AD VITAM

Cinq ans après son Prix du scénario pour A Touch of Sin, le chinois Jia Zhang-ke revient avec une magnifique portrait de femme.​

Pour celles et ceux qui suivent de près la carrière de Jia Zhang-ke (The Word, Still Life, A touch of sin...), le territoire qui s’ouvre ici, a d’abord la forme d’un visage. Celui de Zhao Tao - muse du cinéaste - présente dans tous ses films. Aussi indispensable que Gena Rowlands pour Cassavetes ou Monica Vitti pour Antonioni. Zhao Tao donc. Un visage reconnu et un territoire précis qui se reflète à travers elle, celui du Shanxi, province du nord-est de la Chine dont le cinéaste est originaire. Les films de Jia Zhang-ke, fictions et documentaires, rendent compte des mutations économiques et culturelles du pays : fermeture des mines, des usines, ensevelissement des vallées, délires immobiliers, déplacement de la population... Avec Les éternels, Zhang-ke va plus loin encore, allant jusqu’à puiser dans les entrailles de son propre cinéma pour recomposer le monde qu’il donne à (re)voir. Il utilise en effet, des morceaux ou des rushes de Plaisirs inconnus (2002) et de Still Life (2006). Ces incursions du passé lui permettent de faire ressurgir des lieux aujourd’hui disparus ou défigurés et de redonner à Zhao Tao, une prime jeunesse.

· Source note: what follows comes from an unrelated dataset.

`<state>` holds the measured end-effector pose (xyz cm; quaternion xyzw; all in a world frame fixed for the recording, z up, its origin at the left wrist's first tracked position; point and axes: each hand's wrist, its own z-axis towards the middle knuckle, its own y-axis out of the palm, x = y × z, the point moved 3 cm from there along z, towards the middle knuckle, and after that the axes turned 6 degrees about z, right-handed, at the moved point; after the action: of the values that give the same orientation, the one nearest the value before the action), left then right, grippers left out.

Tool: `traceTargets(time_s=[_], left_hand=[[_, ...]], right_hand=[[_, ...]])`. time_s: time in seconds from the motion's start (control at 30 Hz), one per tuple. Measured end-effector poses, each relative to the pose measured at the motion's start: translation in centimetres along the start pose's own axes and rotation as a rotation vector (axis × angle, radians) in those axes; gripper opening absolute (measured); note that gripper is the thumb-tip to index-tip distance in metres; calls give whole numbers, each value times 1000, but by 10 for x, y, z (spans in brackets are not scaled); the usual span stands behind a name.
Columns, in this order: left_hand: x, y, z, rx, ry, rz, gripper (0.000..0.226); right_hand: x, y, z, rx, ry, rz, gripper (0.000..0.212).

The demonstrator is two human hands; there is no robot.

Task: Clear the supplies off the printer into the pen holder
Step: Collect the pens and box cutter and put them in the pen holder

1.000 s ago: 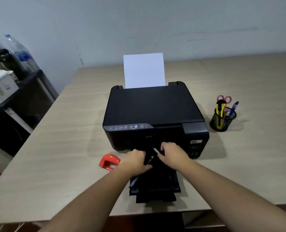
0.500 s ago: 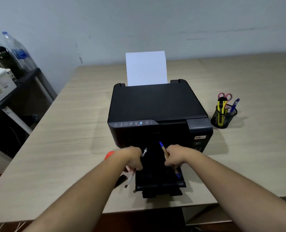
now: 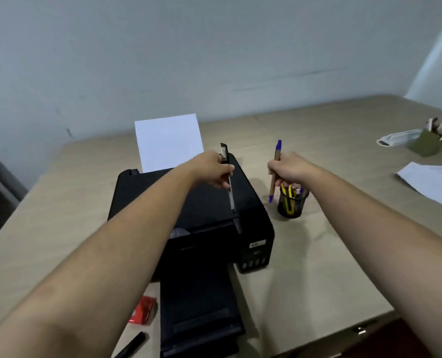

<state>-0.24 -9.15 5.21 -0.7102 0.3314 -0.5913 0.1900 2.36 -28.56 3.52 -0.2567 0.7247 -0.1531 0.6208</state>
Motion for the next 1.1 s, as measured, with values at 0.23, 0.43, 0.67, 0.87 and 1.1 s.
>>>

Le récit des Eternels - en lice pour la Palme d’or - débute en 2001 pour s’achever en 2018. Sur près de deux décennies, on suit l’itinéraire d’une femme - compagne d’un petit parrain local – prête à tout sacrifier pour son amant, à commencer par sa liberté. Qiao, n’est pas une victime pour autant, mais une héroïne romantique, maîtresse d’un destin cabossé et heurté qu’elle traverse avec dignité. Face à elle et à sa force de caractère, l’homme de sa vie fait pâle, écrasé par ses propres faiblesses. Dans l’arrière-plan, le pays change, mute, les mentalités aussi, même si tout le monde continue de danser sur le YMCA de Village People pour fêter la nouvelle année.
Sur plus de deux heures, la mise en scène sûre et souveraine de Jia Zhang-ke dessine un itinéraire où la violence, le grotesque, comme le surnaturel peuvent survenir sans heurter la logique apaisé de l’ensemble. Un voyage en train dans la nuit ou la remontée d’un fleuve en cargo prennent des allures de petites épopées qui traduisent les frémissements du monde et une solitude impossible à combler. Au milieu du chaos, Zhao Tao, le visage calme, les gestes gracieux, semble flotter. On la laisse à regret avec la certitude de la retrouver bientôt dans ce même cadre, identique et pourtant jamais tout à fait la même. Un film somme donc, hanté par ses propres spectres cinématographiques. Sublime.